*To do*
Each line of the records that includes "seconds" should be found and copied.

[Records from a data source]
- Opening Delimiter -

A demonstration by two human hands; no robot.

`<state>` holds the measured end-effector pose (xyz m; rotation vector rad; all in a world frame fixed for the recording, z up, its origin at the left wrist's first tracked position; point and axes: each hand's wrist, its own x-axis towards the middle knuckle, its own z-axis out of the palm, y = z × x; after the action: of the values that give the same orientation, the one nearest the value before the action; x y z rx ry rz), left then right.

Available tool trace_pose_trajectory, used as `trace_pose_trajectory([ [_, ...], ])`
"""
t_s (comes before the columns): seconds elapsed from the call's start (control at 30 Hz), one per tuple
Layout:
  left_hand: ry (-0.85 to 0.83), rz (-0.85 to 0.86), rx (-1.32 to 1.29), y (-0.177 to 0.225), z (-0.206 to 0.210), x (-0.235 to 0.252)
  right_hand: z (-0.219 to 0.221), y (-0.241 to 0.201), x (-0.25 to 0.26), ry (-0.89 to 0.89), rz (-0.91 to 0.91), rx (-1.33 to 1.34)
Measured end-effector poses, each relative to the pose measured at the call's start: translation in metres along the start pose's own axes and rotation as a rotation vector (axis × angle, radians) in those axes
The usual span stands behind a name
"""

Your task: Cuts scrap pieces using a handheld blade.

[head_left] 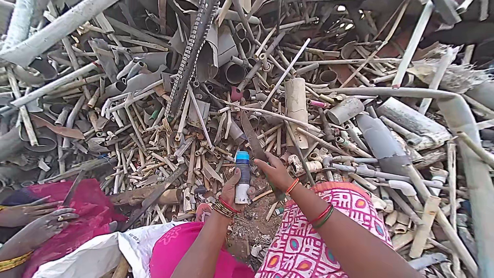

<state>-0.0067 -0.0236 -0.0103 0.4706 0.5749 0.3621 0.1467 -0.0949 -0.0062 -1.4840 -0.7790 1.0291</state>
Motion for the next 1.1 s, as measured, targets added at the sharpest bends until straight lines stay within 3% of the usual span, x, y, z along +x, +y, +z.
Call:
trace_pose_trajectory([
  [0.1, -0.025, 0.005, 0.121, 0.001, 0.000, -0.001, 0.008, -0.008, -0.005, -0.012, 0.124, 0.284],
  [0.27, 0.214, 0.017, 0.223, 0.003, 0.001, 0.004, 0.005, -0.018, -0.006, 0.019, 0.212, 0.359],
  [0.37, 0.296, -0.019, 0.111, 0.006, 0.006, 0.003, 0.004, -0.014, -0.006, 0.040, 0.154, 0.175],
  [0.47, 0.200, -0.016, 0.063, 0.008, 0.004, 0.001, -0.002, -0.001, -0.001, 0.024, 0.009, -0.238],
  [0.57, 0.088, 0.035, 0.146, 0.009, 0.001, -0.004, -0.004, -0.003, -0.004, -0.008, -0.064, -0.452],
  [0.87, 0.137, 0.123, 0.230, 0.003, 0.001, -0.003, -0.001, -0.007, -0.013, 0.043, -0.231, -0.557],
  [1.1, 0.228, 0.276, 0.402, -0.005, 0.010, -0.003, 0.018, -0.021, -0.032, 0.024, -0.108, -0.594],
])
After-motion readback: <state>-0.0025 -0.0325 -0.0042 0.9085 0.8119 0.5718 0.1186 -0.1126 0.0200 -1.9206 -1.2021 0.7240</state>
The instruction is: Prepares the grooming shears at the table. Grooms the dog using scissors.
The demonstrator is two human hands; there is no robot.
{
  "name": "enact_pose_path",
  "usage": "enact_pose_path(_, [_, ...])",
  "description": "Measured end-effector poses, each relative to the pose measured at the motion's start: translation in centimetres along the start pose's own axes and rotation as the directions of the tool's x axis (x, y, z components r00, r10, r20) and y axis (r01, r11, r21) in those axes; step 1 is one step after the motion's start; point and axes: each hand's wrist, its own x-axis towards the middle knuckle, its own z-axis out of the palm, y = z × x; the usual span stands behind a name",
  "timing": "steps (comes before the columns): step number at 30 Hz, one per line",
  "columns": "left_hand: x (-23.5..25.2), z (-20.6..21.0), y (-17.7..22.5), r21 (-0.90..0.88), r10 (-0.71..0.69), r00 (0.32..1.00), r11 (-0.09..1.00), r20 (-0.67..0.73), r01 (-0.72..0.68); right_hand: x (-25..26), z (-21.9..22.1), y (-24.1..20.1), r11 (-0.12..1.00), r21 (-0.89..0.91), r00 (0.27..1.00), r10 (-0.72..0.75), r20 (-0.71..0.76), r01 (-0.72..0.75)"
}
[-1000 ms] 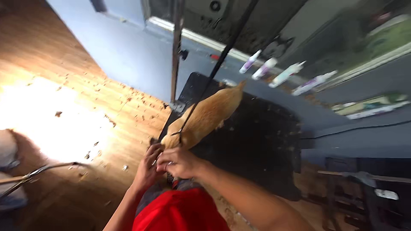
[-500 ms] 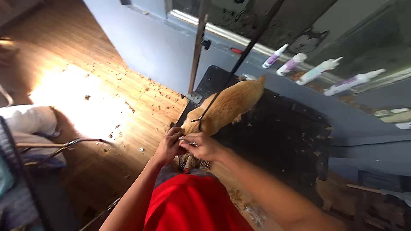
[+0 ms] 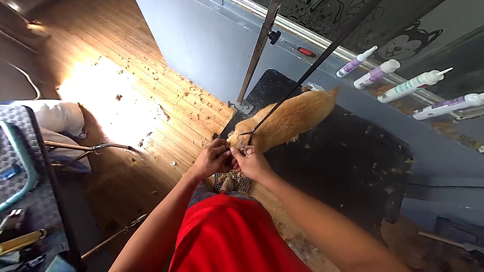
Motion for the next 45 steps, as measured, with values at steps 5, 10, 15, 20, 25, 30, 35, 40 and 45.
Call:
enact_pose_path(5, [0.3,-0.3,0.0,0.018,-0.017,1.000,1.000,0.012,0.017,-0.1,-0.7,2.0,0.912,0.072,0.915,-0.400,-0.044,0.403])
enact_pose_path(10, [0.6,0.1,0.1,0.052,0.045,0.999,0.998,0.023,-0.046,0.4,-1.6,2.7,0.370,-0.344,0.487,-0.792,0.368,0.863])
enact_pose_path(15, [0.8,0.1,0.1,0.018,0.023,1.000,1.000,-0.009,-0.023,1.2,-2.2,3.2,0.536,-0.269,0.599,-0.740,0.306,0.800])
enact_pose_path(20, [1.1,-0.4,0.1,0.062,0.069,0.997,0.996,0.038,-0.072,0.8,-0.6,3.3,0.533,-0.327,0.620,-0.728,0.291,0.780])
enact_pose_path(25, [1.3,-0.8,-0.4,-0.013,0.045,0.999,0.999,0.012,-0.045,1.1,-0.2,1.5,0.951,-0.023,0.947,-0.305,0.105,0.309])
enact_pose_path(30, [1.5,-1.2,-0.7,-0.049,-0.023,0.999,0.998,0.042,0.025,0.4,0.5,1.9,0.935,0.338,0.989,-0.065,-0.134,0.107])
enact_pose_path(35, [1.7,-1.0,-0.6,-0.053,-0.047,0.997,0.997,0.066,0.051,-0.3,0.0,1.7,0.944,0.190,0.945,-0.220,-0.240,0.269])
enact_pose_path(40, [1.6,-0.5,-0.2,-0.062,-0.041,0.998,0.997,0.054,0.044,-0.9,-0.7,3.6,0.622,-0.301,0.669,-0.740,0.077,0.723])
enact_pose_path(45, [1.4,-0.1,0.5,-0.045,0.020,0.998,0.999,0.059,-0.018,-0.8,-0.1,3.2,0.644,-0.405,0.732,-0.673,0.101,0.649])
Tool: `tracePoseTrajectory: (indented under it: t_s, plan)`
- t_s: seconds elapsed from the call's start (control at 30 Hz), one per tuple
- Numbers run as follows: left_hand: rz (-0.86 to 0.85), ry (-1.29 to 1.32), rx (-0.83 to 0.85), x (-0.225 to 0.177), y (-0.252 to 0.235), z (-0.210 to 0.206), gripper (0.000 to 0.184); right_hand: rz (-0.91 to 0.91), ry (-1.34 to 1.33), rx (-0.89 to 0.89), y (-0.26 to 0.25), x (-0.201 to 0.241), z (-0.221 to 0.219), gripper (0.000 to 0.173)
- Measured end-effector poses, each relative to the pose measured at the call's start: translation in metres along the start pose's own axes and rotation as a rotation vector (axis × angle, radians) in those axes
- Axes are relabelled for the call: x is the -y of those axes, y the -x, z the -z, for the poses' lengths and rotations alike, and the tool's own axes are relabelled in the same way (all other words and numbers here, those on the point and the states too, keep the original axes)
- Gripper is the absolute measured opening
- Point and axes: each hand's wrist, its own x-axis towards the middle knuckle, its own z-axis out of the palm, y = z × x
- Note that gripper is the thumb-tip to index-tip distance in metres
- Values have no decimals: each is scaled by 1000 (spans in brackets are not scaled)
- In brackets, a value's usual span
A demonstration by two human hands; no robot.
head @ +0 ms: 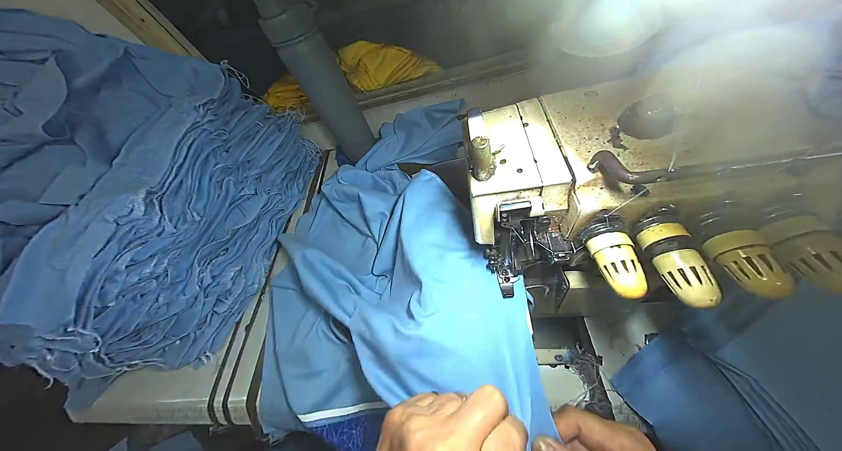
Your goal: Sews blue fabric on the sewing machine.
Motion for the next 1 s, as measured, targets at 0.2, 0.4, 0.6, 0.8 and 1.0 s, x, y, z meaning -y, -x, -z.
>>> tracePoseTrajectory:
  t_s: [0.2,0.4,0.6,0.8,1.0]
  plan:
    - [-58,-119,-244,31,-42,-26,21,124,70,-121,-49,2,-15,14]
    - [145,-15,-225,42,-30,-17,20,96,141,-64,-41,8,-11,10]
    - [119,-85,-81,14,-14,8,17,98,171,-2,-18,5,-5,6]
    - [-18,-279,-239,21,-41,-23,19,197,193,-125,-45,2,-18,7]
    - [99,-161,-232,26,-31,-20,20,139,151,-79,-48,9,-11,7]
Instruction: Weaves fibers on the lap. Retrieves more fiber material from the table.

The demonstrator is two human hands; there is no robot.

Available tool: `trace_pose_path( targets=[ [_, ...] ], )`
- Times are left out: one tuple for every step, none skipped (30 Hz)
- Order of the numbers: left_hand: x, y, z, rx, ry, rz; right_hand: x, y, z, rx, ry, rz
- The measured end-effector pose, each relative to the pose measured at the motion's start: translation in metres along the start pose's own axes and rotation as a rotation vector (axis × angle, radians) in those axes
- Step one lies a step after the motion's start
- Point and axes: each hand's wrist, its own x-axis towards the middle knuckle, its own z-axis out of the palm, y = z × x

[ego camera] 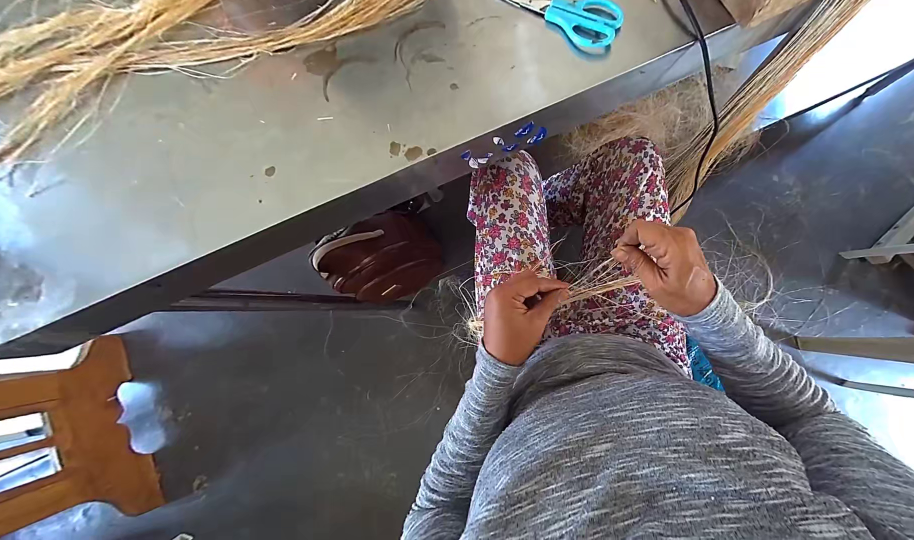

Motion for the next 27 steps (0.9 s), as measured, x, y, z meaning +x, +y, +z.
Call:
trace_pose_path(
  targets=[
    [-0.001,0.003,-0.005,0.035,-0.063,-0.021,0.001,-0.002,-0.002,-0.005,-0.003,-0.009],
    [-0.001,0.008,-0.011,0.078,-0.127,-0.037,0.002,-0.005,-0.004,-0.017,-0.005,-0.023],
    [-0.001,0.015,-0.016,0.132,-0.165,-0.031,0.003,-0.007,-0.005,-0.032,-0.004,-0.039],
    [-0.001,0.025,-0.019,0.192,-0.158,-0.003,0.003,-0.009,-0.007,-0.050,-0.002,-0.060],
    [-0.001,0.035,-0.020,0.248,-0.109,0.046,0.004,-0.011,-0.008,-0.067,-0.003,-0.083],
    [0.000,0.045,-0.019,0.295,-0.042,0.105,0.004,-0.013,-0.010,-0.081,-0.006,-0.103],
    [0.002,0.054,-0.016,0.326,0.023,0.165,0.004,-0.014,-0.011,-0.091,-0.009,-0.120],
    [0.004,0.061,-0.011,0.332,0.063,0.211,0.005,-0.015,-0.012,-0.095,-0.008,-0.134],
    [0.007,0.066,-0.005,0.303,0.070,0.241,0.004,-0.016,-0.012,-0.096,-0.004,-0.145],
    [0.011,0.068,0.002,0.243,0.049,0.248,0.003,-0.018,-0.012,-0.101,0.000,-0.154],
    [0.014,0.066,0.009,0.154,0.006,0.225,0.003,-0.018,-0.012,-0.098,0.002,-0.158],
    [0.017,0.062,0.016,0.057,-0.044,0.172,0.002,-0.019,-0.012,-0.089,0.001,-0.155],
    [0.019,0.057,0.022,-0.052,-0.088,0.097,0.002,-0.019,-0.012,-0.085,0.005,-0.155],
    [0.020,0.053,0.028,-0.174,-0.119,0.015,0.002,-0.019,-0.012,-0.080,0.012,-0.153],
    [0.021,0.048,0.033,-0.299,-0.126,-0.072,0.001,-0.019,-0.012,-0.073,0.018,-0.147],
    [0.020,0.045,0.038,-0.405,-0.118,-0.151,0.001,-0.019,-0.013,-0.068,0.020,-0.136],
    [0.018,0.042,0.041,-0.487,-0.116,-0.207,0.001,-0.018,-0.013,-0.062,0.019,-0.127],
    [0.017,0.039,0.042,-0.533,-0.113,-0.237,0.000,-0.018,-0.014,-0.059,0.019,-0.120],
    [0.017,0.037,0.043,-0.549,-0.111,-0.255,0.000,-0.017,-0.014,-0.053,0.018,-0.116],
    [0.016,0.036,0.042,-0.545,-0.104,-0.264,0.000,-0.016,-0.014,-0.046,0.016,-0.115],
    [0.016,0.036,0.042,-0.539,-0.093,-0.268,0.000,-0.015,-0.013,-0.040,0.013,-0.114],
    [0.016,0.036,0.041,-0.534,-0.082,-0.267,0.000,-0.014,-0.013,-0.034,0.013,-0.112],
    [0.016,0.035,0.041,-0.525,-0.072,-0.262,0.000,-0.014,-0.012,-0.026,0.012,-0.109],
    [0.017,0.035,0.041,-0.508,-0.063,-0.257,0.000,-0.013,-0.011,-0.014,0.010,-0.101],
    [0.017,0.035,0.041,-0.481,-0.054,-0.248,0.000,-0.013,-0.011,0.001,0.005,-0.088],
    [0.017,0.035,0.041,-0.445,-0.044,-0.236,0.001,-0.012,-0.012,0.015,-0.001,-0.071],
    [0.017,0.035,0.041,-0.403,-0.035,-0.226,0.001,-0.010,-0.014,0.023,0.002,-0.052]
  ],
)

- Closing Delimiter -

*Output for this task*
t_s (comes before the columns): seconds elapsed from the call's start (control at 30 Hz), one per tuple
- t_s: seconds elapsed from the call's start (control at 30 Hz), one per tuple

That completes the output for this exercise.